We will scan your database when it's added to get things like values for drop-down selects, fingerprinting the special types we add, etc. It's a bit heavy of a scan, and we only do it once a day. We are sampling each table, so the total load shouldn't be too crazy for a "reasonable sized" db. Not sure how big/performant your data warehouse is. You can also turn this off in the database edit page (see below)
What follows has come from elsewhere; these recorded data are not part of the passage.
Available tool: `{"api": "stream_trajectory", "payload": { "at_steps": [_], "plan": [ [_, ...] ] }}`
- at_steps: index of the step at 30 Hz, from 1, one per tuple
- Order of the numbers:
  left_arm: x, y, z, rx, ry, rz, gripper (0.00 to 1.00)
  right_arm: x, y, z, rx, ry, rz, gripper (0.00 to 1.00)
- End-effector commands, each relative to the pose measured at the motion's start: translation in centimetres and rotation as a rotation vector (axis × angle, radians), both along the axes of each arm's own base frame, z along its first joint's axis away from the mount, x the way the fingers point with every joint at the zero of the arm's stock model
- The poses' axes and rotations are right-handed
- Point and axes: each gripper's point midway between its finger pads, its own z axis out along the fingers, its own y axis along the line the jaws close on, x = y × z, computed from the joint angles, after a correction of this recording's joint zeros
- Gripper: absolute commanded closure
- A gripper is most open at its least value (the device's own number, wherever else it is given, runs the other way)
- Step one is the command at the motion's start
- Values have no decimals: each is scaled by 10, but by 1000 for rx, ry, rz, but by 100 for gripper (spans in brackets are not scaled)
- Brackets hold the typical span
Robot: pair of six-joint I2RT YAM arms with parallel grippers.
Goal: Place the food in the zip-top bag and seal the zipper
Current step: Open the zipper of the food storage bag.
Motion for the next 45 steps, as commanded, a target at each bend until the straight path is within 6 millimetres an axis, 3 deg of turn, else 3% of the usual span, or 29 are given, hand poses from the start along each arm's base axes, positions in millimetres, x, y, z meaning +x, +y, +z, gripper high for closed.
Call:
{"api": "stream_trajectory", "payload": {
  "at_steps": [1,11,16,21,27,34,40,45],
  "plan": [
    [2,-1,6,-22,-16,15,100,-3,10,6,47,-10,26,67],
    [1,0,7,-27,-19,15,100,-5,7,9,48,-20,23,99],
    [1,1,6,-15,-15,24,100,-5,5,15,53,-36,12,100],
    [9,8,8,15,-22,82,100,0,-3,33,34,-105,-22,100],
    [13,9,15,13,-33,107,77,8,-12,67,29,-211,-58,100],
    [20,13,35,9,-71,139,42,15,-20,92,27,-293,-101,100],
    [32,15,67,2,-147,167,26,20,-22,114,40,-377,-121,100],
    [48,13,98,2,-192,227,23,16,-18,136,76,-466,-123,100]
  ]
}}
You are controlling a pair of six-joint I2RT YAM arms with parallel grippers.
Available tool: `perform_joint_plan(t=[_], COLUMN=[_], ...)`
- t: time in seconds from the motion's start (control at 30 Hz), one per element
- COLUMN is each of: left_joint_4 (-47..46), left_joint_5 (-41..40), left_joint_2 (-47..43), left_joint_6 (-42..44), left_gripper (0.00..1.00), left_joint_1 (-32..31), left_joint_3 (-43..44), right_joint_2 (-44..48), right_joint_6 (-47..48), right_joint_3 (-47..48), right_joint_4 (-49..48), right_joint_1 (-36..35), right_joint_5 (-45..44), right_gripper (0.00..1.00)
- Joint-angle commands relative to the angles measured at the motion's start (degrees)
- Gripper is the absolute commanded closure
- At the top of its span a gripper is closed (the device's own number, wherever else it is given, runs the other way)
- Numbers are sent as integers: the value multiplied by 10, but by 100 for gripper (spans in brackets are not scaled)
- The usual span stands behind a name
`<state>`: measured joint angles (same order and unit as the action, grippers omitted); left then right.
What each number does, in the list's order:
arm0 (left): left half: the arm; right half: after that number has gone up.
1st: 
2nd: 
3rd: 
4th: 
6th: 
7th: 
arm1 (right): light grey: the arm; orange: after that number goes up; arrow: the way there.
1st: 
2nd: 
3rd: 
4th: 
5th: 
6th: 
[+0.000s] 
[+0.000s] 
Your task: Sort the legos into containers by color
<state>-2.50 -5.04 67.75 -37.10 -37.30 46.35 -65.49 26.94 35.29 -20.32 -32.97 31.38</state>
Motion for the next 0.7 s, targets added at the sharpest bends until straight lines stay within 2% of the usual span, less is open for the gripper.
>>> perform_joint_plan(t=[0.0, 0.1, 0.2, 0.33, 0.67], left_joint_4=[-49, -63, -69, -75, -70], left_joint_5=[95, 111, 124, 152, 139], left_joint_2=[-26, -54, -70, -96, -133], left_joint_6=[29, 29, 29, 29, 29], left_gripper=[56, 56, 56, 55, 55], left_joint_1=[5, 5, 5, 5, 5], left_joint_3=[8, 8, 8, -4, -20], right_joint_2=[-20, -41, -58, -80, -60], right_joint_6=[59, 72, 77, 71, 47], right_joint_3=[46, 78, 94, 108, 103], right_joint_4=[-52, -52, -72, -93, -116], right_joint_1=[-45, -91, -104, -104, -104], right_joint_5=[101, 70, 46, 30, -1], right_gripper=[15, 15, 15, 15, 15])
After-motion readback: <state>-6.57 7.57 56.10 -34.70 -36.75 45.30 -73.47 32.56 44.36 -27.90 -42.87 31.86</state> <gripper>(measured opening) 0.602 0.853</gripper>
Regarding your questions specifically,

  1. we generally recommend you use a read replica once you get significant load on your data warehouse. At a certain scale/complexity, you'll probably also want to transition to a dedicated analytics data warehouse.
  2. not sure. this is a bit outside of my personal experience. How do other tools do this? Can you use a different hostname or connection flag?
  3. Yup, see above
  4. The target. We keep a fair bit of metadata about your underlying database, our questions, caches, etc, but all queries are run in the target data warehouse
1 Like

We have on a read replica now and it is working great. We ended up turning off the in-depth database analysis.

  1. A connection flag. something like = readintent.